● ACTIVITY
Nothing but a number belongs in the answer: how many lines of the records below contain the string "lists".

● RECORDS SUPPLIED
++++++++++++++++++++
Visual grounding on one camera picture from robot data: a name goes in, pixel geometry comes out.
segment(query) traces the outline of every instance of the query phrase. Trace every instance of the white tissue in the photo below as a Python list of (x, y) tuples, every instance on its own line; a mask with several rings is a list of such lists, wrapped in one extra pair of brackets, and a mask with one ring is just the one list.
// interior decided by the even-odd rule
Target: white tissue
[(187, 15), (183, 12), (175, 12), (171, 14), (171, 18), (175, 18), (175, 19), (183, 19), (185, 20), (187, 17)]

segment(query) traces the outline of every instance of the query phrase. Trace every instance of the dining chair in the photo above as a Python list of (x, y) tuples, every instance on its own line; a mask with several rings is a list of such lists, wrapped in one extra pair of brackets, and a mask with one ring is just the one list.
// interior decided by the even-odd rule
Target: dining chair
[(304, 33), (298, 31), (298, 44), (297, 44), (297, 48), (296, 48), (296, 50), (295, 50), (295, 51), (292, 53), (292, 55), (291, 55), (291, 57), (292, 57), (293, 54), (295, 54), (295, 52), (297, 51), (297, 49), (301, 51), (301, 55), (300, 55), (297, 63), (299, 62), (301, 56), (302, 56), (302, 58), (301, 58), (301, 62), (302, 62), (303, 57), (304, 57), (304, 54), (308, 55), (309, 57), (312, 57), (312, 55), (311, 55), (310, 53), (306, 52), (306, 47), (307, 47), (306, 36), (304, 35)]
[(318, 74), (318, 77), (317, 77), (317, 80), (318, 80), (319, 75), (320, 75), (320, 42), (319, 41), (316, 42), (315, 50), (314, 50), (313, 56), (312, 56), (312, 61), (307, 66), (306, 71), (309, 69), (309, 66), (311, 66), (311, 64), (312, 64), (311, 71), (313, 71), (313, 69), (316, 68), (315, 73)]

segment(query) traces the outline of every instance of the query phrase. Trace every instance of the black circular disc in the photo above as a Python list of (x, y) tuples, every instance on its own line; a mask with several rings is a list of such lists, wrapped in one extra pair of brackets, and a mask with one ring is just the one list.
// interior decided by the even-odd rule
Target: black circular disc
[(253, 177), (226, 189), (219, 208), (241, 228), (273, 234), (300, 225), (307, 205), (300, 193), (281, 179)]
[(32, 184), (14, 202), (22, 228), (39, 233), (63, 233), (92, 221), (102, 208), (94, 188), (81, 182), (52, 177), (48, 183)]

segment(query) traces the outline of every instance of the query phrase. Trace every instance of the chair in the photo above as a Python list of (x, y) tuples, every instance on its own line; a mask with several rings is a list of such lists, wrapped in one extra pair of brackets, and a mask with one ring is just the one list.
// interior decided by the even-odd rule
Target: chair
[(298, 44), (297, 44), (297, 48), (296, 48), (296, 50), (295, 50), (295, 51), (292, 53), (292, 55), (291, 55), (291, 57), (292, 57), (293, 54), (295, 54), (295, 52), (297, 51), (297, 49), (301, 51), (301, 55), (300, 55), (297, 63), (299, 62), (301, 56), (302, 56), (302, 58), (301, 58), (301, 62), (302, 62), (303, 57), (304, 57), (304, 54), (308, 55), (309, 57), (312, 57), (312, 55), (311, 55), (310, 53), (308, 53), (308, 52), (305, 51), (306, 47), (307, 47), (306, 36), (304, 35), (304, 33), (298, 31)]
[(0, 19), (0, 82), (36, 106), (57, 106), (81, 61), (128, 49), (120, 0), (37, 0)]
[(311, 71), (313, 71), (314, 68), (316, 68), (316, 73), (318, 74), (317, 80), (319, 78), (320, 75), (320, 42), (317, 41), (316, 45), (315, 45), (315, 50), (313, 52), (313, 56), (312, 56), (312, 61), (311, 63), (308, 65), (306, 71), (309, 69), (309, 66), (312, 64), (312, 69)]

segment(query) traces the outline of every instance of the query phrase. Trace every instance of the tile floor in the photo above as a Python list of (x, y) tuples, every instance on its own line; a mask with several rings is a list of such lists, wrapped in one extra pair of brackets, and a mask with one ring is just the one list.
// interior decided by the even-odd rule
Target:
++++++++++++++++++++
● RESULT OF THE EXERCISE
5